### EXERCISE AIM
Output the full listing exactly.

---------- SUPPLIED MATERIAL

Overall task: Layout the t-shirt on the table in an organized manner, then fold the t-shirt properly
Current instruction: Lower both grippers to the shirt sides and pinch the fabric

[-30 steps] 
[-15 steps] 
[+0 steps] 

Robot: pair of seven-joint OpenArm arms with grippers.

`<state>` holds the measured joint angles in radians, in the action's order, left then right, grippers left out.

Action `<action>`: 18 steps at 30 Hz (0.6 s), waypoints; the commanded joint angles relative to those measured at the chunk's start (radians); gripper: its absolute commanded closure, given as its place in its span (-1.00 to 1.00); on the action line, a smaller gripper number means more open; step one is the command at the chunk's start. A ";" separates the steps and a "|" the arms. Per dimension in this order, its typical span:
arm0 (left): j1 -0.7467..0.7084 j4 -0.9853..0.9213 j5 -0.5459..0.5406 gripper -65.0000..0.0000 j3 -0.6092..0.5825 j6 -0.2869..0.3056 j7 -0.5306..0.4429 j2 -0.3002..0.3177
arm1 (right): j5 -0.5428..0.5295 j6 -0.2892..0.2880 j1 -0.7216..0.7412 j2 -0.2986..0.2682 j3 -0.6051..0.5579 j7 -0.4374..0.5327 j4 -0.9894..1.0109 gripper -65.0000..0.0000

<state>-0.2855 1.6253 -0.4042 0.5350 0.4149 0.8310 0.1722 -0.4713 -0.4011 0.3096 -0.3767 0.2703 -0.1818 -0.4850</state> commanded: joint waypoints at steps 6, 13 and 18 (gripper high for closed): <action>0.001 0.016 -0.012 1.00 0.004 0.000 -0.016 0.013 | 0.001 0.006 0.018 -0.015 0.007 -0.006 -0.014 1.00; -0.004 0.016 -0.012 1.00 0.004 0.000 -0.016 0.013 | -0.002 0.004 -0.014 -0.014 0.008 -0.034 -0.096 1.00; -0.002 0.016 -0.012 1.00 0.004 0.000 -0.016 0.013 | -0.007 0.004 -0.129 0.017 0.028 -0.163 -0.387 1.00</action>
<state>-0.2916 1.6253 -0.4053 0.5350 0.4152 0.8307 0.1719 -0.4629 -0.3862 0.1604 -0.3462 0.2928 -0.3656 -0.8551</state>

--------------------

### THE COMPLETED TASK
Overall task: Layout the t-shirt on the table in an organized manner, then fold the t-shirt properly
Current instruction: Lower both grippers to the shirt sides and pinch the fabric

[-30 steps] 
[-15 steps] 
[+0 steps] 

Robot: pair of seven-joint OpenArm arms with grippers.

`<state>` holds the measured joint angles in radians, in the action's order, left then right, grippers left out.

Action `<action>`: 18 steps at 30 Hz (0.6 s), waypoints; the commanded joint angles relative to those measured at the chunk's start (radians); gripper: its absolute commanded closure, given as its place in its span (-1.00 to 1.00); on the action line, a smaller gripper number means more open; step one is the command at the chunk's start. A ";" separates the steps and a "|" the arms. Per dimension in this order, its typical span:
arm0 (left): j1 -0.7467..0.7084 j4 -0.9853..0.9213 j5 -0.5459..0.5406 gripper -65.0000..0.0000 j3 -0.6092..0.5825 j6 -0.2869..0.3056 j7 -0.5306..0.4429 j2 -0.3002..0.3177
arm1 (right): j5 -0.5428..0.5295 j6 -0.2892..0.2880 j1 -0.7216..0.7412 j2 -0.2986..0.2682 j3 -0.6051..0.5579 j7 -0.4374..0.5327 j4 -0.9894..1.0109 gripper -65.0000..0.0000

<state>-0.2855 1.6253 -0.4042 0.5350 0.4149 0.8310 0.1722 -0.4713 -0.4011 0.3096 -0.3767 0.2703 -0.1818 -0.4850</state> commanded: joint waypoints at steps 6, 13 and 18 (gripper high for closed): <action>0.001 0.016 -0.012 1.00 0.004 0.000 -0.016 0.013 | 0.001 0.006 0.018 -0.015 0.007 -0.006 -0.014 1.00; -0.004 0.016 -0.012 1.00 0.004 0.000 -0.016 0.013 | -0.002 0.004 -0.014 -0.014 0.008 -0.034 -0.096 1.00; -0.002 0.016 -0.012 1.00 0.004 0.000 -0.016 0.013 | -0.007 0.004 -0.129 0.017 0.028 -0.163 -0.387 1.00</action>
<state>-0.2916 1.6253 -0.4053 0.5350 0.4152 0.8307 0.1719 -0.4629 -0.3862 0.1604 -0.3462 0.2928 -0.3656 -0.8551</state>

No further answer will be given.